Exercise requirements: Using the records below, output the stretch that opens with the line containing "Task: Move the" and closes with the line containing "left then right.", exactly and including both lines, with nothing more.

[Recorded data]
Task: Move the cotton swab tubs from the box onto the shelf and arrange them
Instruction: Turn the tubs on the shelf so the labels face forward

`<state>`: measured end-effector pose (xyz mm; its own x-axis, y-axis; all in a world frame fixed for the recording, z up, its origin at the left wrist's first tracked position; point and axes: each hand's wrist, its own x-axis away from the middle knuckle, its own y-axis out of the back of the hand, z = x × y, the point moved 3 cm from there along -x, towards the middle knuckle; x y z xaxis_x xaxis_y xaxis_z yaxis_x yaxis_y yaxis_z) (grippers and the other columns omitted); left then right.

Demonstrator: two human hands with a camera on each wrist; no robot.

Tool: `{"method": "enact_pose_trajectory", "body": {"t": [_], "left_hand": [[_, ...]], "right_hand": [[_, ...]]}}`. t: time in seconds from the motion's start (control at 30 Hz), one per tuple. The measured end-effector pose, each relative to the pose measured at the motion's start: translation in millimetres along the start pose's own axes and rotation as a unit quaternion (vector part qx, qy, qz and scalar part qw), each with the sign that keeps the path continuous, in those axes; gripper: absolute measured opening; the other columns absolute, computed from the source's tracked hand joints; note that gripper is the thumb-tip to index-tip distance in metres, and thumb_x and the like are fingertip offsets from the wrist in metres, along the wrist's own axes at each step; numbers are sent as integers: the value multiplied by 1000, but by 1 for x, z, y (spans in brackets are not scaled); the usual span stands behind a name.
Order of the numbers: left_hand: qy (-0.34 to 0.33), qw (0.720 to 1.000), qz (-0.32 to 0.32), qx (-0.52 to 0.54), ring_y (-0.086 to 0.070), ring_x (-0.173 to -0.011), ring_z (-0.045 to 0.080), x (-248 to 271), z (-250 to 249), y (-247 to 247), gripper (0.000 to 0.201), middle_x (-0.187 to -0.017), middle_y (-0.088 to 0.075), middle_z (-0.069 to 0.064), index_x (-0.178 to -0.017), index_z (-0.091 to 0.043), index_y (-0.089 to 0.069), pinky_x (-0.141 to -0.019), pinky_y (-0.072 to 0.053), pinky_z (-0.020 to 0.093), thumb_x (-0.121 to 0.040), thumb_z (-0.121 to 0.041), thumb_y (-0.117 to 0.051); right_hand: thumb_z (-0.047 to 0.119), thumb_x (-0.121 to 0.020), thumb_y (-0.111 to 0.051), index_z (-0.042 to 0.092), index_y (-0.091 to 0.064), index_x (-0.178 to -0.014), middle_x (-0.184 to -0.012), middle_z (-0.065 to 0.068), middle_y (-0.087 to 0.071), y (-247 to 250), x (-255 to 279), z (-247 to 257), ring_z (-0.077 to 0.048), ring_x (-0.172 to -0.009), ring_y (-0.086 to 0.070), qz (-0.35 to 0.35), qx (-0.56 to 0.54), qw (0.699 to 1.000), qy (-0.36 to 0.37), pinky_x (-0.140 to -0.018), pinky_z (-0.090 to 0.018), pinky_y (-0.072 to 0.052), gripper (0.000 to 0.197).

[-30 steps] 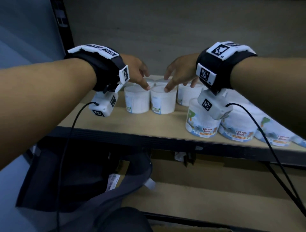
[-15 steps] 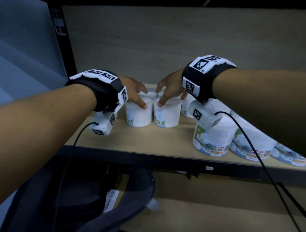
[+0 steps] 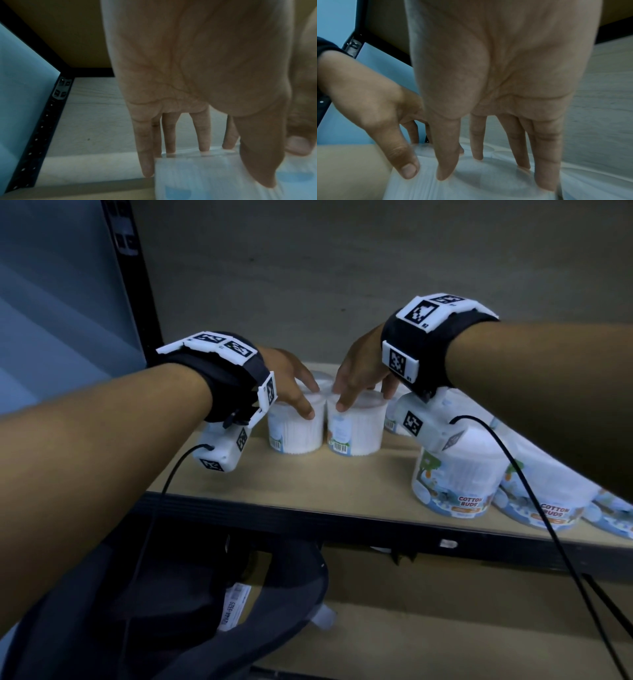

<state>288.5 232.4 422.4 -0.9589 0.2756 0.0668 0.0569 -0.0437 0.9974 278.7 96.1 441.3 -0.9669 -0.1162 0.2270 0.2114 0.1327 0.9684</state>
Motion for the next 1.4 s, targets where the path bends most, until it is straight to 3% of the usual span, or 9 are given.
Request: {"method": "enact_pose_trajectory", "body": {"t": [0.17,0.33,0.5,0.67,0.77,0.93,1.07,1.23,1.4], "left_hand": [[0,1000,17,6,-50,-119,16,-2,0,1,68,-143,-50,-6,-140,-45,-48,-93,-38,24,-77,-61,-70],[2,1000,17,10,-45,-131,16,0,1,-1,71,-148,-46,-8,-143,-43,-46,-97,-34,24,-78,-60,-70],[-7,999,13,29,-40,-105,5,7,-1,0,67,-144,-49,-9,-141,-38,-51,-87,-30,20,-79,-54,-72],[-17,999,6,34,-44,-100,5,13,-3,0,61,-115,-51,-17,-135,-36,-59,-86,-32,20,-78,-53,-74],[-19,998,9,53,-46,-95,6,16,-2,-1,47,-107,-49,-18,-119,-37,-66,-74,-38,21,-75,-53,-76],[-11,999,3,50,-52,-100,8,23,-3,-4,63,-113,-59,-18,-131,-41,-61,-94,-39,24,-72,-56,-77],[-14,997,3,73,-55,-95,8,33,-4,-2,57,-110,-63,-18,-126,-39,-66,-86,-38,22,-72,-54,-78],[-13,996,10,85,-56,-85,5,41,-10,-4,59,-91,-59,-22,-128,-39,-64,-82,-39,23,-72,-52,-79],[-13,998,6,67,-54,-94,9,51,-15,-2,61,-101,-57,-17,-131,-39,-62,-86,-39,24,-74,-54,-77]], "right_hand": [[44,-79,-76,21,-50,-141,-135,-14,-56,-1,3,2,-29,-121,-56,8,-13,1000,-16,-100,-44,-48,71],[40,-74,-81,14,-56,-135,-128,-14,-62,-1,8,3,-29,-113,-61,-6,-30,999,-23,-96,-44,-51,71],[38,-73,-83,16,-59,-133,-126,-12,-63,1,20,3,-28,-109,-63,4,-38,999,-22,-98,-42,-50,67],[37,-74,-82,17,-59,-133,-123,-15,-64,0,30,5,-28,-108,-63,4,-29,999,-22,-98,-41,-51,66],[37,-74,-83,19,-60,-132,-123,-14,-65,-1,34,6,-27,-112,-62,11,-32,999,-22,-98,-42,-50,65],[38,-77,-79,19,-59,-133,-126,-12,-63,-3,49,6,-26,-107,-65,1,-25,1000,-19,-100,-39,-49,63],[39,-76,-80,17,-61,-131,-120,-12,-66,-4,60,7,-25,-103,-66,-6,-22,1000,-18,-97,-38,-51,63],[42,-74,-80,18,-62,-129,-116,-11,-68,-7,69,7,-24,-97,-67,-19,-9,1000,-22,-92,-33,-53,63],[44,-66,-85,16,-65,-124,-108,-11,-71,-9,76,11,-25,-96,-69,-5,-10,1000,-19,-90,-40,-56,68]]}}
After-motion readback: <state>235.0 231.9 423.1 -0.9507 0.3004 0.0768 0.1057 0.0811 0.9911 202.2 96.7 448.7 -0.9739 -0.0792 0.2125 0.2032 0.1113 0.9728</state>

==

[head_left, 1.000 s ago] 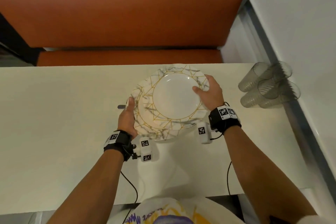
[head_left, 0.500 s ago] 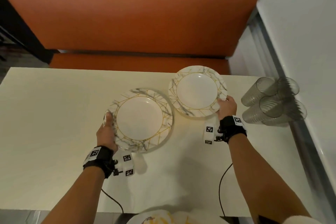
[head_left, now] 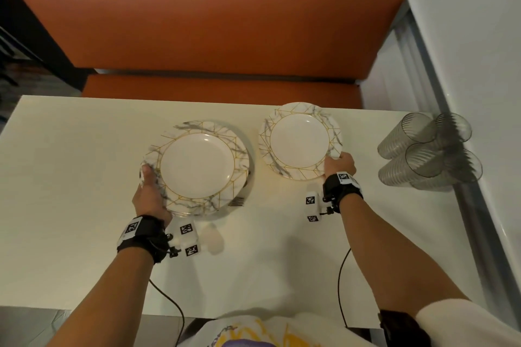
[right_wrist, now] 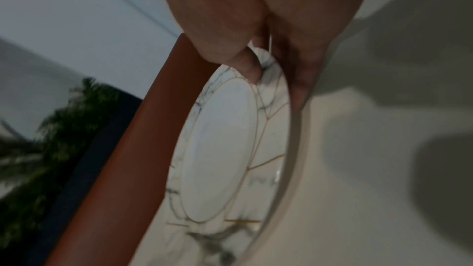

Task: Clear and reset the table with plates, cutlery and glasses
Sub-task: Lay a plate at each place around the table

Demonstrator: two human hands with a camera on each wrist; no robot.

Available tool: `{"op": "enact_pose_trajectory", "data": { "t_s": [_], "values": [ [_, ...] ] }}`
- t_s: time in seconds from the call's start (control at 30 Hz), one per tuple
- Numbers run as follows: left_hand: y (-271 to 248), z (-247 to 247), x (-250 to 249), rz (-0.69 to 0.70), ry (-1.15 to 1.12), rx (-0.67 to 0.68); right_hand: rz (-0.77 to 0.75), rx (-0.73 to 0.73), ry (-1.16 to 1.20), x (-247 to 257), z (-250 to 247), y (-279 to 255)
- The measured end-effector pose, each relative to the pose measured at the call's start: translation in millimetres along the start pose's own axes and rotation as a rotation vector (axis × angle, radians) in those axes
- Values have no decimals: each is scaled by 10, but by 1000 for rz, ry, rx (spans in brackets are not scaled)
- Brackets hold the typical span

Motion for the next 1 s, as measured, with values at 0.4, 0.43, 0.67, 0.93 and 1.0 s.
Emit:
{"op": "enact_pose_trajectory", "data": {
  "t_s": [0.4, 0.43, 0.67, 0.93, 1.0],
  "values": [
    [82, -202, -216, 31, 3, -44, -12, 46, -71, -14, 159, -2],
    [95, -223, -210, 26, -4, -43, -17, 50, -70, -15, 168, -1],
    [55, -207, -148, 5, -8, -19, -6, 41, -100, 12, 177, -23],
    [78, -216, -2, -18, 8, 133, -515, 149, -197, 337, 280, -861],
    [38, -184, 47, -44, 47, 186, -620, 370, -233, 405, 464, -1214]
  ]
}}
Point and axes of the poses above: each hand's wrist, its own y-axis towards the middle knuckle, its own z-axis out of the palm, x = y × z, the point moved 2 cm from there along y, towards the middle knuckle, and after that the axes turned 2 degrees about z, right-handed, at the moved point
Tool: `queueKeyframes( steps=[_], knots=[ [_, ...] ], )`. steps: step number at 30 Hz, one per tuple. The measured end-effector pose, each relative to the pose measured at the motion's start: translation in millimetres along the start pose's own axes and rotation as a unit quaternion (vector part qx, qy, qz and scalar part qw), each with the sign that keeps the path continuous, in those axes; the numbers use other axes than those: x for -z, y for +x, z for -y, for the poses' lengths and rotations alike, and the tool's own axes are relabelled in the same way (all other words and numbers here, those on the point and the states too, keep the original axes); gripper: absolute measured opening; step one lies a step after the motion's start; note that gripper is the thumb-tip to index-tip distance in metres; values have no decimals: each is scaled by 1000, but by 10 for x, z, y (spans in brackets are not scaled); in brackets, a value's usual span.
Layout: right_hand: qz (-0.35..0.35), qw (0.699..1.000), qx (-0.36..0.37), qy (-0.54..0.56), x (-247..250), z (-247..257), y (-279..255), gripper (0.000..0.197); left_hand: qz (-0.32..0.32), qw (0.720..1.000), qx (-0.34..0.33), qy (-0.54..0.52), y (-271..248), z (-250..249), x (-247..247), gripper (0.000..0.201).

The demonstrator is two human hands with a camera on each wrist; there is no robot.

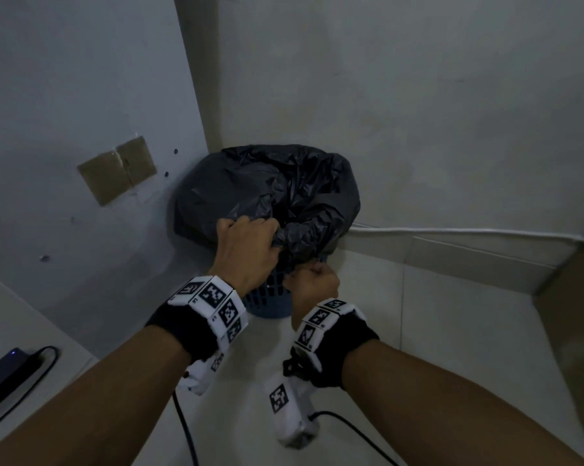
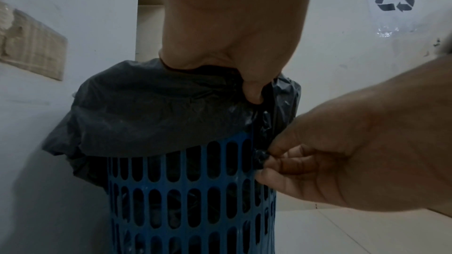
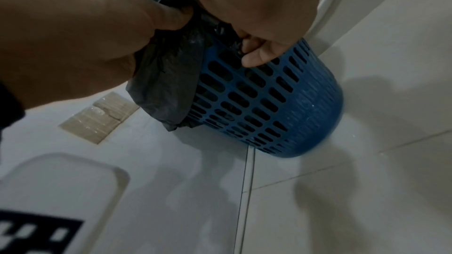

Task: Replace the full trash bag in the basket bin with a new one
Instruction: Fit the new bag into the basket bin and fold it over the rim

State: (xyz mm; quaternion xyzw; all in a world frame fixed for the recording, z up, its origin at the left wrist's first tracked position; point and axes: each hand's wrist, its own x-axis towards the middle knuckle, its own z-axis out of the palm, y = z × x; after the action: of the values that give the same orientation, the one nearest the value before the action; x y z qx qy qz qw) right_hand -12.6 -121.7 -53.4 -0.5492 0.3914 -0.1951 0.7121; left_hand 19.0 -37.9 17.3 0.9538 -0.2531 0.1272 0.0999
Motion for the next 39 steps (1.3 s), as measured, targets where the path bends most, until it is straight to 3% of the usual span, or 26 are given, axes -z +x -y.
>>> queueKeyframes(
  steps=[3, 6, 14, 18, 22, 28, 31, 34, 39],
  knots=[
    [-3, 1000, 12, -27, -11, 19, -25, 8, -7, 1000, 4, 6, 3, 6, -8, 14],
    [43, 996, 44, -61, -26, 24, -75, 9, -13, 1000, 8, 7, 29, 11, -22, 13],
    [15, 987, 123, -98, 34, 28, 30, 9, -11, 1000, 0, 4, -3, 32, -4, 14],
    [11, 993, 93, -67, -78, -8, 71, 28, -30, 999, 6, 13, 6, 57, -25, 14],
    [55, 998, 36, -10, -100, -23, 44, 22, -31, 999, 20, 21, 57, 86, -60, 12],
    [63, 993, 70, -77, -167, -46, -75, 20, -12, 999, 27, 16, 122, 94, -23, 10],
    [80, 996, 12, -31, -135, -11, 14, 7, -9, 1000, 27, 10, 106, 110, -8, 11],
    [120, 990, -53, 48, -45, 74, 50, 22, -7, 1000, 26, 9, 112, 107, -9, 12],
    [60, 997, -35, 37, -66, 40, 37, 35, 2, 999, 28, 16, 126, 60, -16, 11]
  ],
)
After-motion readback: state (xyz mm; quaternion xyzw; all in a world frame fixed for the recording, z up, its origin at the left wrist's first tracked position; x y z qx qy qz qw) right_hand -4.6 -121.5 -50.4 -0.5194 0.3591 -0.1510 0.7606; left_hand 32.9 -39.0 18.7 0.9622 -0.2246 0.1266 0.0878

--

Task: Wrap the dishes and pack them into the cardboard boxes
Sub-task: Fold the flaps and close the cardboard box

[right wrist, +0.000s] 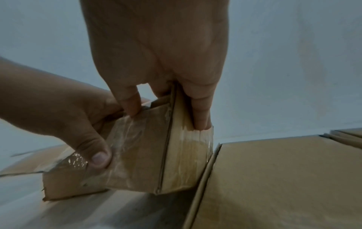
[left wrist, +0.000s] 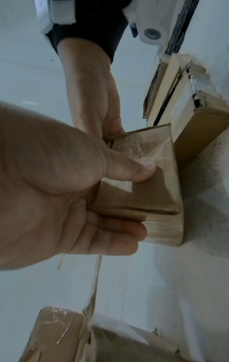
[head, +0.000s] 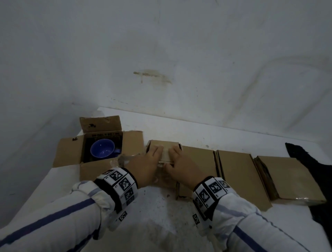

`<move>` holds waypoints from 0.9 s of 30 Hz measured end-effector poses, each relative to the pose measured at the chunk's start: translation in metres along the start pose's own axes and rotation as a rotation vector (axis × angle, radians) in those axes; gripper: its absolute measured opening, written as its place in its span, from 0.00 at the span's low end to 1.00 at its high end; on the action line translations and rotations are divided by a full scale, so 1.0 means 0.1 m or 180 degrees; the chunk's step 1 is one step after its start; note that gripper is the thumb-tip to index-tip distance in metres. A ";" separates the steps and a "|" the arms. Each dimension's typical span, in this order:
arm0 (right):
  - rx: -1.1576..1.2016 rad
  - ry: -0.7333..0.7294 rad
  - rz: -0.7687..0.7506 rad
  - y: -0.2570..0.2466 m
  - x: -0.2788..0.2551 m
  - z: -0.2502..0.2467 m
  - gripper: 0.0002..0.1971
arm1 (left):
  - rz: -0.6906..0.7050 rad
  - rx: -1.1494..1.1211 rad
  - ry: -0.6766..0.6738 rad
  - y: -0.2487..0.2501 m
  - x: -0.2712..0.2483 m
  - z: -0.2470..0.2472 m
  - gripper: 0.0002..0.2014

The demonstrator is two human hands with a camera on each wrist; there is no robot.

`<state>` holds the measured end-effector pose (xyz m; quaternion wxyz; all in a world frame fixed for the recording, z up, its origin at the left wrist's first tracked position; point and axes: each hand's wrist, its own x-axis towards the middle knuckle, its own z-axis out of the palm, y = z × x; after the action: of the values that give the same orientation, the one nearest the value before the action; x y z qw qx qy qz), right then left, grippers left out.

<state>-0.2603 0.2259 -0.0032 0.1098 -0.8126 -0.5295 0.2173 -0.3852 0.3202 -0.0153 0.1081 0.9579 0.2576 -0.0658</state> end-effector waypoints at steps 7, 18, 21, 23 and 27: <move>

Response below:
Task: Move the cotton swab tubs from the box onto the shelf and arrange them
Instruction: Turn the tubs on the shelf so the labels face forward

`<state>`: measured end-effector pose (xyz mm; its own x-axis, y-axis; all in a world frame fixed for the recording, z up, its origin at the left wrist's first tracked position; point and axes: each hand's wrist, its own x-axis away from the middle knuckle, its own y-axis out of the back of the hand, z = x × y, the point moved 3 cm from there along -x, towards the middle knuckle; x y z xaxis_x xaxis_y xaxis_z yaxis_x yaxis_y yaxis_z) (grippers and the other columns omitted); left then right.

What appears above is the complete answer to the exercise.